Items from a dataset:
□ □ □ □ □ □ □

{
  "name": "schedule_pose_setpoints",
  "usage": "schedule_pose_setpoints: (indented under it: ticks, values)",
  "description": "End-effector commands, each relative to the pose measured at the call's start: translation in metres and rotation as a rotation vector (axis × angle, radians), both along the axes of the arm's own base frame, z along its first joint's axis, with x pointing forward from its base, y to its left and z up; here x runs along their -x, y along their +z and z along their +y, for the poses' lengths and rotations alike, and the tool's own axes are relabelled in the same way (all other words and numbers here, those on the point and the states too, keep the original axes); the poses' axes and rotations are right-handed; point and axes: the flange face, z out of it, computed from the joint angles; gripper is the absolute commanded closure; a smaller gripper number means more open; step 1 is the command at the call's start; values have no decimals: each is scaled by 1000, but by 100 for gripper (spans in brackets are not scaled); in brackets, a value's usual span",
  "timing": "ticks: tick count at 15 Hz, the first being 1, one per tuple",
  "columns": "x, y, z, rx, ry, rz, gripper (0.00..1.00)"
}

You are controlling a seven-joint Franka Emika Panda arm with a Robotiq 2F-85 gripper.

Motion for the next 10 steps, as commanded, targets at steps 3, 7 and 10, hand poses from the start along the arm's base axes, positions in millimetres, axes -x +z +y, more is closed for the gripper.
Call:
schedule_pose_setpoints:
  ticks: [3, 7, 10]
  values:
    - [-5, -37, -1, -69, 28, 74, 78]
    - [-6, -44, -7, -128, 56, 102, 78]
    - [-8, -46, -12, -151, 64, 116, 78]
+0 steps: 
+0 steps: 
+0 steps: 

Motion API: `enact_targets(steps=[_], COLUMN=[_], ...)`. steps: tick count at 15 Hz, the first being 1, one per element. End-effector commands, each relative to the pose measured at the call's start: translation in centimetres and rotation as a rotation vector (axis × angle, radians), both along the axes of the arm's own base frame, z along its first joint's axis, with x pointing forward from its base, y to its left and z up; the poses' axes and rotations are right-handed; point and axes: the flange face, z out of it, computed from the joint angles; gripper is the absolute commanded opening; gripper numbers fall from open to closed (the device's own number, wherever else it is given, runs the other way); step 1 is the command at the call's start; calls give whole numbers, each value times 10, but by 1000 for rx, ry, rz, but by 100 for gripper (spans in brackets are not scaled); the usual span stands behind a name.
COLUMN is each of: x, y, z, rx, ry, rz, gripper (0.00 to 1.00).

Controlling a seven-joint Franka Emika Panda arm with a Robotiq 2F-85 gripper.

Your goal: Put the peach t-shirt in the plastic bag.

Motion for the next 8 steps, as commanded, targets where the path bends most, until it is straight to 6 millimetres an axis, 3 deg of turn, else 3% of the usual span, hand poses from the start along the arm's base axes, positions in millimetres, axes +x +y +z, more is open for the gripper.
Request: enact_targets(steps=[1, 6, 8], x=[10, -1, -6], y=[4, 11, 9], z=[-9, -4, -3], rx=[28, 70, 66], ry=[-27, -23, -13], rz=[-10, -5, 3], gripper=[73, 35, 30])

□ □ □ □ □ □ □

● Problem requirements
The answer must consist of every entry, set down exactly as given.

● Reply
{
  "name": "schedule_pose_setpoints",
  "usage": "schedule_pose_setpoints: (indented under it: ticks, values)",
  "description": "End-effector commands, each relative to the pose measured at the call's start: translation in metres and rotation as a rotation vector (axis × angle, radians), both along the axes of the arm's own base frame, z along its first joint's axis, with x pointing forward from its base, y to its left and z up; here x runs along their -x, y along their +z and z along their +y, for the poses' lengths and rotations alike, and the tool's own axes are relabelled in the same way (all other words and numbers here, those on the point and the states too, keep the original axes); the poses' axes and rotations are right-handed; point and axes: the flange face, z out of it, computed from the joint angles; gripper is the absolute commanded closure; a smaller gripper number means more open; step 1 is the command at the call's start; values have no decimals: each is scaled by 1000, but by 100 for gripper (spans in brackets are not scaled); in brackets, a value's usual span",
  "timing": "ticks: tick count at 15 Hz, the first being 1, one per tuple",
  "columns": "x, y, z, rx, ry, rz, gripper (0.00..1.00)"
}

You are controlling a seven-joint Franka Emika Panda arm with a Robotiq 2F-85 gripper.

Motion for the next 10 steps, as commanded, targets at steps 3, 7 and 10, hand poses from the start along the arm's base axes, positions in millimetres, axes -x +z +y, more is closed for the gripper.
Call:
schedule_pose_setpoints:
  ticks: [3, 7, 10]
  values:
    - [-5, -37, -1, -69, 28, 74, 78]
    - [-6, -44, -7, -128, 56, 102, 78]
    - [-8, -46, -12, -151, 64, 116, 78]
+0 steps: 
+0 steps: 
+0 steps: 

Motion API: `enact_targets(steps=[_], COLUMN=[_], ...)`. steps: tick count at 15 Hz, the first being 1, one per element. End-effector commands, each relative to the pose measured at the call's start: translation in centimetres and rotation as a rotation vector (axis × angle, radians), both along the axes of the arm's own base frame, z along its first joint's axis, with x pointing forward from its base, y to its left and z up; the poses' axes and rotations are right-handed; point and axes: the flange face, z out of it, computed from the joint angles; gripper is the absolute commanded opening; gripper numbers fall from open to closed (the device's own number, wherever else it is given, runs the other way); step 1 is the command at the call's start; calls give whole numbers, each value times 10, but by 1000 for rx, ry, rz, but by 100 for gripper (spans in brackets are not scaled); the usual span stands behind a name.
COLUMN is each of: x, y, z, rx, ry, rz, gripper (0.00 to 1.00).

Controlling a seven-joint Franka Emika Panda arm with a Robotiq 2F-85 gripper.

Your goal: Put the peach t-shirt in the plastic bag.

Motion for the next 8 steps, as commanded, targets where the path bends most, until it is straight to 6 millimetres an axis, 3 deg of turn, else 3% of the usual span, hand poses from the start along the arm's base axes, positions in millimetres, axes +x +y +z, more is open for the gripper.
Request: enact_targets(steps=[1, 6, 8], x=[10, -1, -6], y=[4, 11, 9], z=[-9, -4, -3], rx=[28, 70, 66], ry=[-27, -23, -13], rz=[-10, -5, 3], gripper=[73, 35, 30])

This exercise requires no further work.